◆ Try it ◆
Go through the data below and work out how many lines contain "requests"; the answer is the number alone.

[Start of Attachment]

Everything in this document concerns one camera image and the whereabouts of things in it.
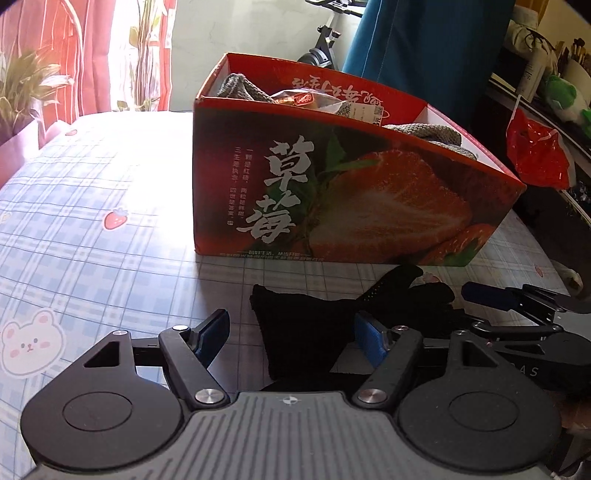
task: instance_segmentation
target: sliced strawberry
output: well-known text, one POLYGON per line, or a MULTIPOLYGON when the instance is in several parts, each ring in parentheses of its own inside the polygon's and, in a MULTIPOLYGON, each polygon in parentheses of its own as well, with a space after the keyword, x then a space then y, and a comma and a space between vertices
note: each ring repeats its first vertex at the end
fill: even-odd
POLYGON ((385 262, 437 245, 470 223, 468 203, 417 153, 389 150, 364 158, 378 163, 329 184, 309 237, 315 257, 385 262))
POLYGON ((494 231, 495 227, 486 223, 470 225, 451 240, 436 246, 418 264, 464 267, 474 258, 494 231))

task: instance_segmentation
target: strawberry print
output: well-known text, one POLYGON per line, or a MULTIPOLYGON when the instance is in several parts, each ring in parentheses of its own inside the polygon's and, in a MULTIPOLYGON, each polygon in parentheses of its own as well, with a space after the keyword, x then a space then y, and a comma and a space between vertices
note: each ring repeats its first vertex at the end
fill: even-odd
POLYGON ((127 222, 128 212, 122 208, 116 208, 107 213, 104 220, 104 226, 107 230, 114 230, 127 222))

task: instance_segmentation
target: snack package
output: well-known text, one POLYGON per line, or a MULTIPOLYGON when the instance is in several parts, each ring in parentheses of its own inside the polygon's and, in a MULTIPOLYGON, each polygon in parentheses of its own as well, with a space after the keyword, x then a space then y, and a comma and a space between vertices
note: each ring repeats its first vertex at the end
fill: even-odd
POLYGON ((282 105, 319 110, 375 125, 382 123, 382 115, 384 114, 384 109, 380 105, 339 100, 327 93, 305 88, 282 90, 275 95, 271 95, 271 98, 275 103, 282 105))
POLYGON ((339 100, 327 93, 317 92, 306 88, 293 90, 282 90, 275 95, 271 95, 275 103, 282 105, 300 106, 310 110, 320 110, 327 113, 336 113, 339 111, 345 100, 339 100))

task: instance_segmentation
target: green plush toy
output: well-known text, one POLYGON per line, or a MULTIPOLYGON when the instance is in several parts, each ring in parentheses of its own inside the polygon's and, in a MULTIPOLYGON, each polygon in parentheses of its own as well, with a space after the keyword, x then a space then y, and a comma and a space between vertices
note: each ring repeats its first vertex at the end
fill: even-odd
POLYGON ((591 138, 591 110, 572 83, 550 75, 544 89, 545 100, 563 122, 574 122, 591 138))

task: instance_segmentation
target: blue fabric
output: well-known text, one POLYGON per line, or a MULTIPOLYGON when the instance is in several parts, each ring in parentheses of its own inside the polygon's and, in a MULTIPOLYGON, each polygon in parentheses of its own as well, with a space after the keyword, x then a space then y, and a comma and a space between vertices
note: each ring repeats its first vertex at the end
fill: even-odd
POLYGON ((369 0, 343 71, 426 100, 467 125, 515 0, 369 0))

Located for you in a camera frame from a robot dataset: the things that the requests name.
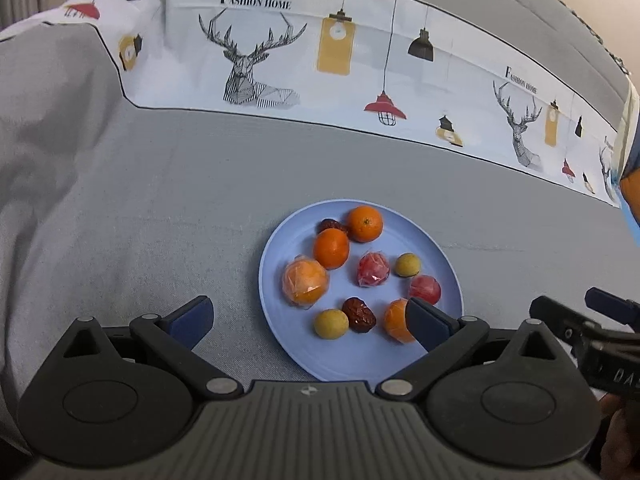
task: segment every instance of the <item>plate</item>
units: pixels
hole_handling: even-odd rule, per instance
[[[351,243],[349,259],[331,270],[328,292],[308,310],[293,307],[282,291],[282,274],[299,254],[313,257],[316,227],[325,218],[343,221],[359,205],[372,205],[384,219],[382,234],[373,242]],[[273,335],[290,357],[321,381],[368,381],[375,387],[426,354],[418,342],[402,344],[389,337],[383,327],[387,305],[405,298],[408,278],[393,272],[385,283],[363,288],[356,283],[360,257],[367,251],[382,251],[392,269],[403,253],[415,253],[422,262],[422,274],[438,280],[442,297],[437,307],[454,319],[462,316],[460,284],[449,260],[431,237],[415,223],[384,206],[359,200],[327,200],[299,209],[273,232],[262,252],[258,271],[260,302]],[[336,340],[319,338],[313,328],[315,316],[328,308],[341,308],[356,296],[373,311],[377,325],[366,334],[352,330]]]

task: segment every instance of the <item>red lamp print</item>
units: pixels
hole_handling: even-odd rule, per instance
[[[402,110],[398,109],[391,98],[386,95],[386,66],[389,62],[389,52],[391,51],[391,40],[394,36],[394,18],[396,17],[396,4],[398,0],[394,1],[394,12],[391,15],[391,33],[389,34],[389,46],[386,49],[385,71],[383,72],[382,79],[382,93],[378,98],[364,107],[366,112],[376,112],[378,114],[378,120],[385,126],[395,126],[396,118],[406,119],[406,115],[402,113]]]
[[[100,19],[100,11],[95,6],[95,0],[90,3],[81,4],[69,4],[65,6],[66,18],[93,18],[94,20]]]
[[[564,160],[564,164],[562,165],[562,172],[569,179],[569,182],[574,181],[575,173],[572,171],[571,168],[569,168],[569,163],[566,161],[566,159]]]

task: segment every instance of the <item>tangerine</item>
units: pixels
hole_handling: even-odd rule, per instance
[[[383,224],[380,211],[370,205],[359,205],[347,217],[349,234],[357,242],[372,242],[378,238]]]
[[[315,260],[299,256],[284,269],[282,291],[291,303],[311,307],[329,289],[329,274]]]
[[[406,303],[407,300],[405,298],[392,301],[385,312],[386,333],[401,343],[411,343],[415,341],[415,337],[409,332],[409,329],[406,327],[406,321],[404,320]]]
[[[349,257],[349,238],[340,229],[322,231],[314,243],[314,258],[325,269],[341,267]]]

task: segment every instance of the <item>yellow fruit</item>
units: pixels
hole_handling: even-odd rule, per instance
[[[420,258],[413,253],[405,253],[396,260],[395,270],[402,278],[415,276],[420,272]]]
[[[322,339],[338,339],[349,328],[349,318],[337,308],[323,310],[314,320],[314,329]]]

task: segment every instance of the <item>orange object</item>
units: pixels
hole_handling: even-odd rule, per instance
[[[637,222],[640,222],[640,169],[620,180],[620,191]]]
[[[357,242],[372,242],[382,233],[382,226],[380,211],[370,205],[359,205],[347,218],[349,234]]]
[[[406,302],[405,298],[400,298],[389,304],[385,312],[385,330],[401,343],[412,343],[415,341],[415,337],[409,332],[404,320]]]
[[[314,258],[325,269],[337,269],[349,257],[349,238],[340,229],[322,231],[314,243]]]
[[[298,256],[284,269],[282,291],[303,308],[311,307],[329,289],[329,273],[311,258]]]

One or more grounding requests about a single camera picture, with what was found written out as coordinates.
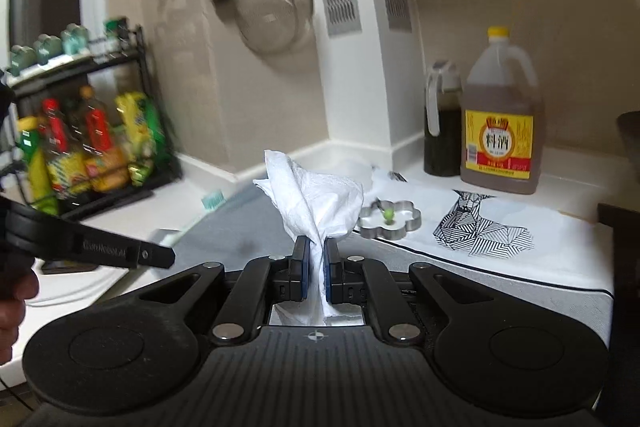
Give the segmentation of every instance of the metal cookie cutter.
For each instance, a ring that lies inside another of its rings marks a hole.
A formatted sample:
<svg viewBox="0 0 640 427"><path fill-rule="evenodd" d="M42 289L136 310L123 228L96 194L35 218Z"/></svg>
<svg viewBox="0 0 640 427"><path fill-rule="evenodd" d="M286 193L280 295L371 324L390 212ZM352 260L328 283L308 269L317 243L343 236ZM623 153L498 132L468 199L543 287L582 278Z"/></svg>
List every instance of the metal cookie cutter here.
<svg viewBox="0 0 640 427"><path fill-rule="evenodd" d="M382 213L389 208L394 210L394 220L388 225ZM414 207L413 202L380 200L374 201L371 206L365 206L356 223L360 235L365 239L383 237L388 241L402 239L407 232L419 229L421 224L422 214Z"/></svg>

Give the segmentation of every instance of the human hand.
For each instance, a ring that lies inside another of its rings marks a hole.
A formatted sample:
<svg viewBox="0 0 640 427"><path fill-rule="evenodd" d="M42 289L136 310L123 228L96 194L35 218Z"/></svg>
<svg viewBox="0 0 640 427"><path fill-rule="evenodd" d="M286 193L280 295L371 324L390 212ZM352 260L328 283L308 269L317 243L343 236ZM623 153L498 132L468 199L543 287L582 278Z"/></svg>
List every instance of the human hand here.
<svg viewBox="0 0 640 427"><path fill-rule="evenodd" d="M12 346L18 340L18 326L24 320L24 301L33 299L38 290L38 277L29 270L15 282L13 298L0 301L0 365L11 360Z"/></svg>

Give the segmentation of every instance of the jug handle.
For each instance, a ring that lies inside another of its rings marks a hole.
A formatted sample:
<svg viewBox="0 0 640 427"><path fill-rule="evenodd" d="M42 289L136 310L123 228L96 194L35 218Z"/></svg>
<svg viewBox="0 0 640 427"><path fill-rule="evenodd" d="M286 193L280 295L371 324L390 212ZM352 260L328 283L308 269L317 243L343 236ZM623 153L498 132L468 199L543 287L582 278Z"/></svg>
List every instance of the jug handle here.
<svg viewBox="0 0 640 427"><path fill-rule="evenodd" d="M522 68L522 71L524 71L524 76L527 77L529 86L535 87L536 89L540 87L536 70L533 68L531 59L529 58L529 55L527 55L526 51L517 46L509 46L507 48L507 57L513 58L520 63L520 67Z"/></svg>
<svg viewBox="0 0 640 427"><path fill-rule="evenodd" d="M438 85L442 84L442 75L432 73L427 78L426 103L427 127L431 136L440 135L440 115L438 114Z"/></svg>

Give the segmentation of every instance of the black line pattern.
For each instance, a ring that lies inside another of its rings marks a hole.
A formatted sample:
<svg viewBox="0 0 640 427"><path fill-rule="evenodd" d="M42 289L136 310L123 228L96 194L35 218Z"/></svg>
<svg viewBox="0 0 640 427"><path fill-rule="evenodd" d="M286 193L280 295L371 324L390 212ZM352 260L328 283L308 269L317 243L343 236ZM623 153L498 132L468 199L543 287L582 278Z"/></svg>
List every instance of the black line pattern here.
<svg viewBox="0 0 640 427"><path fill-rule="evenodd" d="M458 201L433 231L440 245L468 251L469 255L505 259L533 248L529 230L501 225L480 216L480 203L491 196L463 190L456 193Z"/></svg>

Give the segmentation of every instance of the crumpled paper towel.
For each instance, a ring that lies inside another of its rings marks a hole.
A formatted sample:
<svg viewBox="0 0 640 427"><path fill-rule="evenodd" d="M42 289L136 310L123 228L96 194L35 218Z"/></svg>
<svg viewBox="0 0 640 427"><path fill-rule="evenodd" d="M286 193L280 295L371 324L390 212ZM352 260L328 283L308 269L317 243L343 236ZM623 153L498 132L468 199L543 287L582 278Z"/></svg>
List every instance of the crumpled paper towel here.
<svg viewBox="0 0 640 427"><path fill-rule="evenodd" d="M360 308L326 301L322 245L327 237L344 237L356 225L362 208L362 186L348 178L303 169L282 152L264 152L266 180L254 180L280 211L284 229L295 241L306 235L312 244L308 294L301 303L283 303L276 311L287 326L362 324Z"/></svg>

[End of Attachment]

◆ Reply ◆
2